Writing out XML: regular file IO or use DOM/some XML object facility?

SunnyD · Mar 27, 2008

What is generally considered the "preferred" way to write out XML data from an application? I'm trying to make things as lightweight as possible in an application I'm writing, and from that standpoint I think it would be more efficient to just use simple file IO to generate XML output to a file, though I can see some pitfalls of doing it like that (such as forgetting to close a tag somewhere or whatnot).

What is the actual generally preferred way to output XML to a file? Are there any major benefits to using DOM or some custom XML parsing object that can serialize out?

Crusty · Mar 27, 2008

For me it would depend on the application/environment. I generally shy away from raw file IO for XML though, especially in .NET with all the great serialization tools, and the ability to read/write XML files natively using a DataSet object.

SunnyD · Mar 27, 2008

Originally posted by: Crusty
For me it would depend on the application/environment.
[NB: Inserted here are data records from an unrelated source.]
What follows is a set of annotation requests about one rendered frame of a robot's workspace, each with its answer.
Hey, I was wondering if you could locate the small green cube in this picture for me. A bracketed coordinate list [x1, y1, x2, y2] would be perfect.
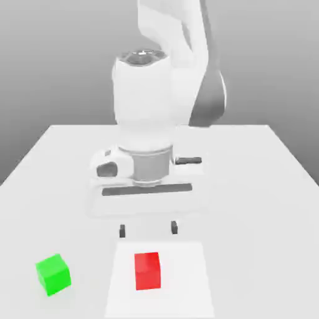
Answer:
[35, 253, 72, 297]

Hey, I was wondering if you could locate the small red cube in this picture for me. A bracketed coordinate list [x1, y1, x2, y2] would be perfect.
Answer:
[133, 252, 162, 292]

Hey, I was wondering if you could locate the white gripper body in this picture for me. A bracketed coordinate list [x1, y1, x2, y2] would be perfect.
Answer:
[85, 177, 208, 219]

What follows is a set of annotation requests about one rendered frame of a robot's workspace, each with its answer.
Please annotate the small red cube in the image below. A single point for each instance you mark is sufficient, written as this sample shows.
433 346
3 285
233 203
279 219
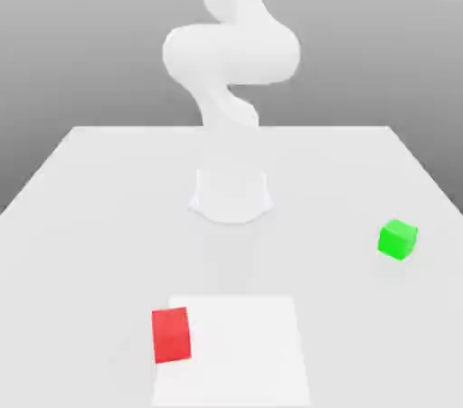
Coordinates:
171 335

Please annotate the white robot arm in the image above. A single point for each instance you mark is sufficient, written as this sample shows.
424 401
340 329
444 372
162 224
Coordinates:
231 53

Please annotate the small green cube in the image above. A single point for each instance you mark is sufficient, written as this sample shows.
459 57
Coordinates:
397 239

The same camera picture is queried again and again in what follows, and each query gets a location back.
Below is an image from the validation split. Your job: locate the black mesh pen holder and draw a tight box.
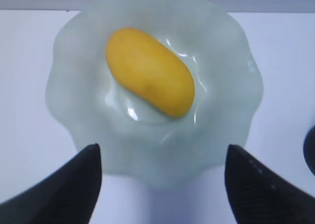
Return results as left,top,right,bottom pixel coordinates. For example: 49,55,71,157
303,126,315,175

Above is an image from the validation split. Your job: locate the yellow mango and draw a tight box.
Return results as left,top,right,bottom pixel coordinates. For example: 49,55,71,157
105,28,195,118

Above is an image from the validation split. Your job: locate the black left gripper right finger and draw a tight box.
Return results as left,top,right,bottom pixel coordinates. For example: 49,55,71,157
224,145,315,224

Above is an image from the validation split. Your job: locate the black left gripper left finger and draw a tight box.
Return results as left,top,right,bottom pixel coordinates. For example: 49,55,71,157
0,144,102,224

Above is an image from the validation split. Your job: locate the pale green wavy plate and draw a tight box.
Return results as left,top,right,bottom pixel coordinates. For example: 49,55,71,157
46,0,264,189

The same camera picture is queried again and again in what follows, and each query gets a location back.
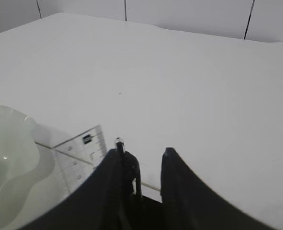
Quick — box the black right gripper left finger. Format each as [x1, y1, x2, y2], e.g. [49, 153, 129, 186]
[22, 149, 131, 230]

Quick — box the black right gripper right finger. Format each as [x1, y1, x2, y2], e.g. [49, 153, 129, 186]
[160, 148, 270, 230]

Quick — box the black pen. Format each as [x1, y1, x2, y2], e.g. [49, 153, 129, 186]
[115, 138, 142, 199]

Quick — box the clear plastic ruler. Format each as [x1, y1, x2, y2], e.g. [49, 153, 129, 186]
[52, 125, 107, 194]

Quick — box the black square pen holder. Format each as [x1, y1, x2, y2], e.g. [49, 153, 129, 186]
[124, 194, 167, 230]

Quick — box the green glass wavy plate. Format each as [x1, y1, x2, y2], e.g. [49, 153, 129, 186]
[0, 105, 55, 230]

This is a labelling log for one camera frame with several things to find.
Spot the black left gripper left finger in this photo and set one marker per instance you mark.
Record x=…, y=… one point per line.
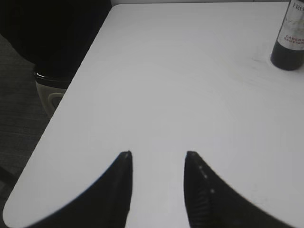
x=105, y=204

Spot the white bin beside table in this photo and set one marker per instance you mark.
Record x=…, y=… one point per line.
x=50, y=90

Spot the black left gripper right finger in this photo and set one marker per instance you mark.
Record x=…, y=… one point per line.
x=243, y=190

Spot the red wine bottle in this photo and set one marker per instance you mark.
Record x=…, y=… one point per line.
x=288, y=51

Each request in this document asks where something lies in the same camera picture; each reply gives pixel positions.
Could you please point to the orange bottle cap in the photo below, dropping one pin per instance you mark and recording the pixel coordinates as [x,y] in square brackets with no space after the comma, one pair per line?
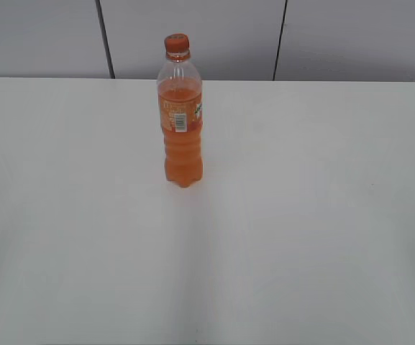
[177,43]

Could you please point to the orange soda plastic bottle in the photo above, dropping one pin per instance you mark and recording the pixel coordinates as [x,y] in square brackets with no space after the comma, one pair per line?
[179,88]

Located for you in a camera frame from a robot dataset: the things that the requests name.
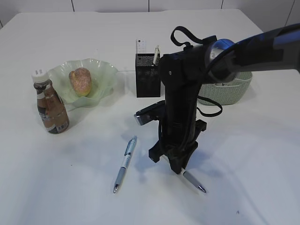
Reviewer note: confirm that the black pen holder box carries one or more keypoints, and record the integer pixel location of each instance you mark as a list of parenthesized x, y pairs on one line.
[(148, 83)]

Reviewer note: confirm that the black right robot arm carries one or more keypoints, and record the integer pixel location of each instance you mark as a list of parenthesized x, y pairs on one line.
[(212, 60)]

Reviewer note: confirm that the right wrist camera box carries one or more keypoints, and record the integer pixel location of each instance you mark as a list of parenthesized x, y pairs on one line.
[(155, 111)]

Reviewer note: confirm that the brown coffee bottle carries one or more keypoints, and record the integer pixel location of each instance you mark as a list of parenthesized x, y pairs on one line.
[(49, 105)]

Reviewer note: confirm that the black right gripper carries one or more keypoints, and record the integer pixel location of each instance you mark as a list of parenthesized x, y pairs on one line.
[(182, 75)]

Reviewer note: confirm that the green wavy glass plate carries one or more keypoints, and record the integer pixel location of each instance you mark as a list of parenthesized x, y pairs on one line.
[(103, 78)]

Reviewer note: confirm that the green plastic woven basket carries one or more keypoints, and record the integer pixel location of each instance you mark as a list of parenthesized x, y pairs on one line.
[(227, 93)]

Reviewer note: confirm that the grey white ballpoint pen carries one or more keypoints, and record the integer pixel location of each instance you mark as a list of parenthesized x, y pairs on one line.
[(191, 180)]

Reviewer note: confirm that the clear plastic ruler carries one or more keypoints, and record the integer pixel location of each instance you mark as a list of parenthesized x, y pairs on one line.
[(140, 46)]

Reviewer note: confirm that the beige ballpoint pen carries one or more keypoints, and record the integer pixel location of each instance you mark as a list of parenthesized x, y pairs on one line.
[(156, 56)]

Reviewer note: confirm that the blue white ballpoint pen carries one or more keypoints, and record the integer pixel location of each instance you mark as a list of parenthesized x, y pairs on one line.
[(125, 163)]

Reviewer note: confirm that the brown bread roll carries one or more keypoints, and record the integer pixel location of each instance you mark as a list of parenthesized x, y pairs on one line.
[(81, 81)]

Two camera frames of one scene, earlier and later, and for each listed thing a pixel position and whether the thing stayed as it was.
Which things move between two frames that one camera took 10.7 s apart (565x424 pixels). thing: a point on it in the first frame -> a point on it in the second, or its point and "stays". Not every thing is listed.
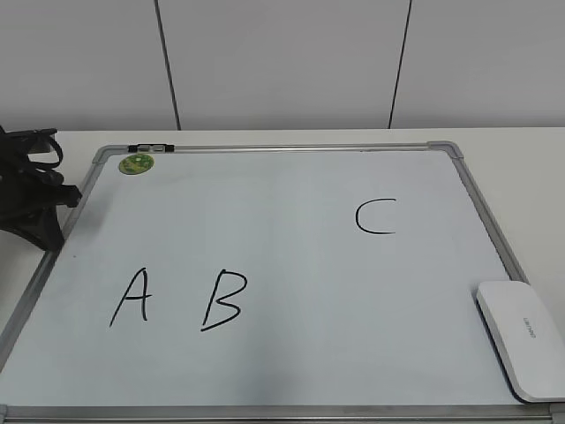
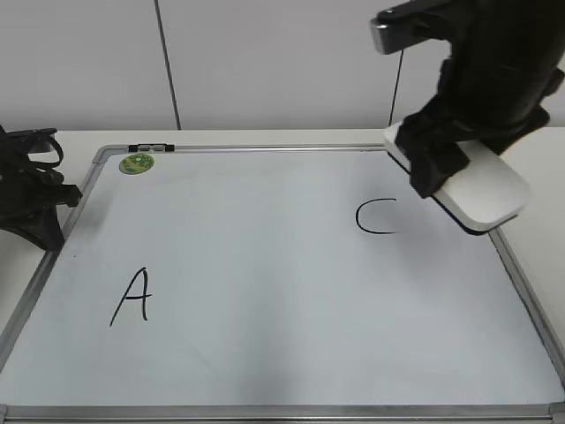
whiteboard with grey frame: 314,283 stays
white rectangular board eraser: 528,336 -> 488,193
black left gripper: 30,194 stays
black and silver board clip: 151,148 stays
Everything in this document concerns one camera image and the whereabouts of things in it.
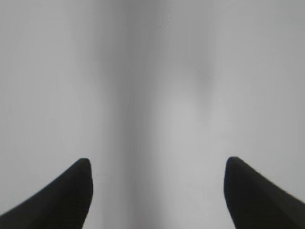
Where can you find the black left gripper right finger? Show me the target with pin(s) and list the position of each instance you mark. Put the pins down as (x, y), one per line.
(254, 202)

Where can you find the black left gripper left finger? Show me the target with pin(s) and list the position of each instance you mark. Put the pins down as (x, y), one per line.
(62, 204)

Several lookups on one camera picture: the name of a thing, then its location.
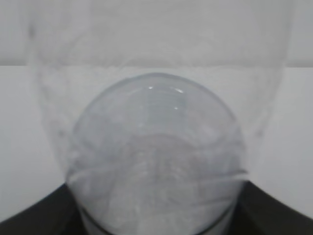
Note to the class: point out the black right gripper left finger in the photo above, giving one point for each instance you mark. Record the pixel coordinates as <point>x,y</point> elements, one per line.
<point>56,214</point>

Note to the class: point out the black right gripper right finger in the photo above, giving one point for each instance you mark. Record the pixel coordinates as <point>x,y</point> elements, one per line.
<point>258,213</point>

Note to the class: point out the clear plastic water bottle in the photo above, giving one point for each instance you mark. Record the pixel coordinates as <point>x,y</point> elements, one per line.
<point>155,108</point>

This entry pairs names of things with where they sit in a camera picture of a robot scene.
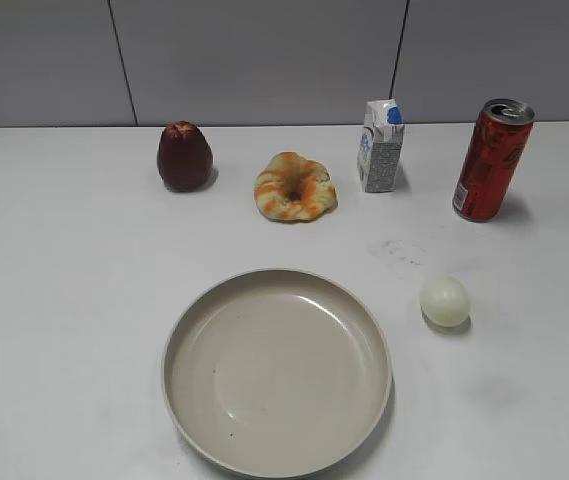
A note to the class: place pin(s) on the white egg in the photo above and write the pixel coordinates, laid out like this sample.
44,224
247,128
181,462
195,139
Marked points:
445,301

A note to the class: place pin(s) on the dark red wax apple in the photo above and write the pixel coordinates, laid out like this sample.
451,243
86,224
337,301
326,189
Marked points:
184,159

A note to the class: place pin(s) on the beige round plate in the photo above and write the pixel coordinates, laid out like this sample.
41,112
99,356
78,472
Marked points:
276,374

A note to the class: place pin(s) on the golden bread roll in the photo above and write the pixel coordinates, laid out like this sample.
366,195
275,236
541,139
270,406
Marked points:
293,188

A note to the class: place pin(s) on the red soda can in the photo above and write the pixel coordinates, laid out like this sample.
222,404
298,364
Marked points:
499,137

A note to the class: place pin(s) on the small white milk carton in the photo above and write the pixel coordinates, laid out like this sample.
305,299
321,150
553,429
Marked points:
380,146

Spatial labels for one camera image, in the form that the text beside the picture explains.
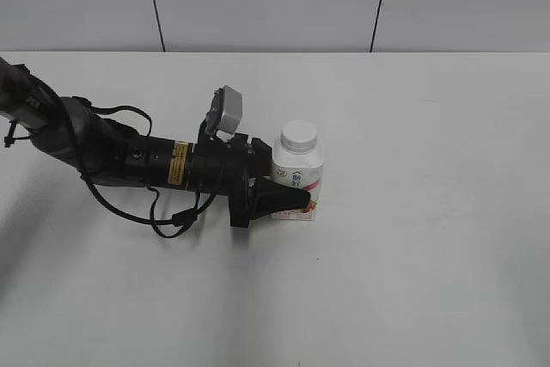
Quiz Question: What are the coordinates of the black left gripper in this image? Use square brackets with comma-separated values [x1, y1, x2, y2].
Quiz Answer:
[186, 132, 310, 228]

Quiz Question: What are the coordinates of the white yili changqing yogurt bottle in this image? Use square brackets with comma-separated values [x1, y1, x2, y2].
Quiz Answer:
[271, 133, 324, 221]

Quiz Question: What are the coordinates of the white bottle cap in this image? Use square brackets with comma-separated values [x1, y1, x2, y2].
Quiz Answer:
[279, 119, 319, 154]

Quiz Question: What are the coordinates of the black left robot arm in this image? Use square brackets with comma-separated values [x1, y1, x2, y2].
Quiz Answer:
[1, 62, 310, 235]

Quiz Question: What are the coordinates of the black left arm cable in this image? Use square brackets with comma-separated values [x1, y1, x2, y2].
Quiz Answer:
[3, 102, 220, 239]

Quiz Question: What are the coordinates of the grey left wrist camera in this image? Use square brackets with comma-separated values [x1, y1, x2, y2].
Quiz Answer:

I generally shy away from raw file IO for XML though, especially in .NET with all the great serialization tools, and the ability to read/write XML files natively using a DataSet object.

Console app in Native C++/Win32, running in the background to never be seen. The only meaningful interaction it will ever have is the XML files it will output when run. Also, as mention, the app is supposed to be as light as possible.

Markbnj · Mar 27, 2008

I'm with Crusty on this one. Even if you have just a simple, static XML schema that is highly resistant to change, there's little sense in spending your time writing and debugging the code to do what the DOM does effortlessly. In terms of efficiency you won't be adding much in either execution time or code size by using it.

troytime · Mar 27, 2008

for me it depends on the data and how its being used

if the data is constantly changing and access regularly, build the xml on the fly for every request

edit: doesn't really apply here i guess. I didn't read the thread (had to pee like a mofo)

SunnyD · Mar 27, 2008

Originally posted by: Markbnj
I'm with Crusty on this one. Even if you have just a simple, static XML schema that is highly resistant to change, there's little sense in spending your time writing and debugging the code to do what the DOM does effortlessly. In terms of efficiency you won't be adding much in either execution time or code size by using it.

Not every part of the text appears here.